Esercizio fisico e diarrea

Le possibili cause sono varie, ma spesso la diarrea è di origine infiammatoria (rettocolite ulcerosa, malattia di Crohn, morbo celiaco).  Abbastanza frequente, nelle persone che compiono viaggi nei paesi caldi, è la cosiddetta ”diarrea del viaggiatore” che è prevalentemente dovuta a una tossina prodotta da batteri coliformi presenti nell’acqua o negli alimenti crudi.  A livello di medicina psicosomatica, la diarrea, come la stipsi, è legata al vissuto emotivo del singolo. In virtù dello stretto legame che sussiste tra corpo e psiche, possiamo affermare che la funzione defecatoria si collega alla sensazione di successo raggiunto, della donazione o dell’aggressione.
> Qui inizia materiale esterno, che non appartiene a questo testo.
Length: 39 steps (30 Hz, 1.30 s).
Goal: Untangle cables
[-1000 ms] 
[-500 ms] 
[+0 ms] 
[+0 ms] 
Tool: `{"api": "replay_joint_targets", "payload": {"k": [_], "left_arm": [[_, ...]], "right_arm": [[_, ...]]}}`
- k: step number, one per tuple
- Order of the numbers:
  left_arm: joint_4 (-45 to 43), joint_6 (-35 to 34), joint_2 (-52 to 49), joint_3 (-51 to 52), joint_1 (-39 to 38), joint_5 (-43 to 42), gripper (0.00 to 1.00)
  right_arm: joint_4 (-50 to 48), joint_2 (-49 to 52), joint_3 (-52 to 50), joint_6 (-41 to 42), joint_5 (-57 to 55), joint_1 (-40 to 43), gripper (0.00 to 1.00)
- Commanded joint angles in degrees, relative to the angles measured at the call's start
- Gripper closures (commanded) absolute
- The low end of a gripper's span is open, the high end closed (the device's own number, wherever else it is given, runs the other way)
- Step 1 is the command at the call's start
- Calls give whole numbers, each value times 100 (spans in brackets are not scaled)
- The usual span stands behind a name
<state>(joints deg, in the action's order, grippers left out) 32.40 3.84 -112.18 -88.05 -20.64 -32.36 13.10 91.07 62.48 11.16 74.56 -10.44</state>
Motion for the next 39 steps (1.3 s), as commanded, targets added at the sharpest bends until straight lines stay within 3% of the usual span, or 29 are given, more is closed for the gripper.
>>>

L’escremento si lega al concetto di possesso che attraversa in vari modi lo sviluppo emotivo di ciascuno. Al di là di questa valenza che tocca il manifestarsi del disturbo in modo non episodico ma piuttosto frequente, non sono rari i casi di diarrea successiva a intenso sforzo fisico. Le motivazioni potrebbero essere svariate: da una situazione di stress/ansia generale amplificata dall’impegno sportivo, a problemi legati all’alimentazione, a problemi legati alla sudorazione e all’eventuale “raffreddamento” dell’addome. In ogni caso, è bene individuarne la causa con l’aiuto di un medico. Quando si è colpiti dal disturbo diarroico è bene concedere al corpo periodi di riposo e un’attività fisica moderata (passeggiate e sport in cui non sia richiesto un impegno fisico troppo grave).  In ogni caso è necessario bere, e molto. Attenzione però: se vi capita di finire un allenamento nei giorni della stagione calda, evitate assolutamente di cedere a bevande ghiacciate (meglio evitare anche quelle gassate).